(Dataset section Opens)
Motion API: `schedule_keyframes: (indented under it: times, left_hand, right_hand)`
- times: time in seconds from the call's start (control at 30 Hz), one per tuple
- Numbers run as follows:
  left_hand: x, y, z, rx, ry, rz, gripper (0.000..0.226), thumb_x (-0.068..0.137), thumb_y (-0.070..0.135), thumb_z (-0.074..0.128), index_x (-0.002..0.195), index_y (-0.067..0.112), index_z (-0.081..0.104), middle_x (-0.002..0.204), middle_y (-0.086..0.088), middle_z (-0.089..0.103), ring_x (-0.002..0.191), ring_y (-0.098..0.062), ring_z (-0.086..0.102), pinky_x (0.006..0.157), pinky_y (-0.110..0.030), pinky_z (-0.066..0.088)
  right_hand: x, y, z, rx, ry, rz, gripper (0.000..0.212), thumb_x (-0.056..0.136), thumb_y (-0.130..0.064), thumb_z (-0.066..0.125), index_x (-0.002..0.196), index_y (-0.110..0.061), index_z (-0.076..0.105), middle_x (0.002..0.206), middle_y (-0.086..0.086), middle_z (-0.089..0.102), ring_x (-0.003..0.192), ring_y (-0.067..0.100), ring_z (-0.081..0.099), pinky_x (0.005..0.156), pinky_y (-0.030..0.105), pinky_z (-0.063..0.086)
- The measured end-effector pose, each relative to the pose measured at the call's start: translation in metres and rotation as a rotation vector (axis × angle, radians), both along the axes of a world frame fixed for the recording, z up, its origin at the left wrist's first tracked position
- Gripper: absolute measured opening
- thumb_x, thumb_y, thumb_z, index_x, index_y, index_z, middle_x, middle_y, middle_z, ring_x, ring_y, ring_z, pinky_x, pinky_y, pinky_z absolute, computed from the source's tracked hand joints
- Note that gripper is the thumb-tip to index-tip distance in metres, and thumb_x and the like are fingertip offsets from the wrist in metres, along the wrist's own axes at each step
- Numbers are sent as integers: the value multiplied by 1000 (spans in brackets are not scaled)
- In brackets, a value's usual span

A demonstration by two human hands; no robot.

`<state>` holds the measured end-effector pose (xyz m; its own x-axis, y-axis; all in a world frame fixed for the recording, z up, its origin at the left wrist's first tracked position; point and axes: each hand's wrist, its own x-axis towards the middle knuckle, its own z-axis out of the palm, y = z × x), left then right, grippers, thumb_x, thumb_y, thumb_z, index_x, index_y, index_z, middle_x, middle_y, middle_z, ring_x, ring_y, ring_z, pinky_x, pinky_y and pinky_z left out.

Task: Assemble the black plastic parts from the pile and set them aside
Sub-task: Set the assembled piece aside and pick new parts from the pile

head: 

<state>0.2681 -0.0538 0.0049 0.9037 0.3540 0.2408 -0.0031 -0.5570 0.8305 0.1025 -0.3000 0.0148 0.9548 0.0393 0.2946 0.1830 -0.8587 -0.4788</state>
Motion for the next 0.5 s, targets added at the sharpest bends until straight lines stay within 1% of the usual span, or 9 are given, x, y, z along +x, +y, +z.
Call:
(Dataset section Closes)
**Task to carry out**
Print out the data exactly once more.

**Exercise result**
Motion API: `schedule_keyframes: (indented under it: times, left_hand, right_hand)`
- times: time in seconds from the call's start (control at 30 Hz), one per tuple
- Numbers run as follows:
  left_hand: x, y, z, rx, ry, rz, gripper (0.000..0.226), thumb_x (-0.068..0.137), thumb_y (-0.070..0.135), thumb_z (-0.074..0.128), index_x (-0.002..0.195), index_y (-0.067..0.112), index_z (-0.081..0.104), middle_x (-0.002..0.204), middle_y (-0.086..0.088), middle_z (-0.089..0.103), ring_x (-0.002..0.191), ring_y (-0.098..0.062), ring_z (-0.086..0.102), pinky_x (0.006..0.157), pinky_y (-0.110..0.030), pinky_z (-0.066..0.088)
  right_hand: x, y, z, rx, ry, rz, gripper (0.000..0.212), thumb_x (-0.056..0.136), thumb_y (-0.130..0.064), thumb_z (-0.066..0.125), index_x (-0.002..0.196), index_y (-0.110..0.061), index_z (-0.076..0.105), middle_x (0.002..0.206), middle_y (-0.086..0.086), middle_z (-0.089..0.102), ring_x (-0.003..0.192), ring_y (-0.067..0.100), ring_z (-0.081..0.099), pinky_x (0.005..0.156), pinky_y (-0.030..0.105), pinky_z (-0.063..0.086)
- The measured end-effector pose, each relative to the pose measured at the call's start: translation in metres and rotation as a rotation vector (axis × angle, radians), both along the axes of a world frame fixed for the recording, z up, its origin at the left wrist's first tracked position
- Gripper: absolute measured opening
- thumb_x, thumb_y, thumb_z, index_x, index_y, index_z, middle_x, middle_y, middle_z, ring_x, ring_y, ring_z, pinky_x, pinky_y, pinky_z absolute, computed from the source's tracked hand joints
- Note that gripper is the thumb-tip to index-tip distance in metres, and thumb_x and the like are fingertip offsets from the wrist in metres, along the wrist's own axes at each step
- Numbers are sent as integers: the value multiplied by 1000 (spans in brackets are not scaled)
- In brackets, a value's usual span

A demonstration by two human hands; no robot.

`<state>` holds the measured end-effector pose (xyz m; its own x-axis, y-axis; all in a world frame fixed for the recording, z up, its origin at the left wrist's first tracked position; point and axes: each hand's wrist, its own x-axis towards the middle knuckle, its own z-axis out of the palm, y = z × x), left then right, grippers, thumb_x, thumb_y, thumb_z, index_x, index_y, index_z, middle_x, middle_y, middle_z, ring_x, ring_y, ring_z, pinky_x, pinky_y and pinky_z left out.

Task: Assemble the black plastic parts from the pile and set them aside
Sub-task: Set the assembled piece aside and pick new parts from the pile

head: 

<state>0.2681 -0.0538 0.0049 0.9037 0.3540 0.2408 -0.0031 -0.5570 0.8305 0.1025 -0.3000 0.0148 0.9548 0.0393 0.2946 0.1830 -0.8587 -0.4788</state>
Motion for the next 0.5 s, targets added at the sharpest bends until straight lines stay within 1% of the usual span, or 9 are given, x, y, z along +x, +y, +z.
Call:

Nothing more remains for this exercise.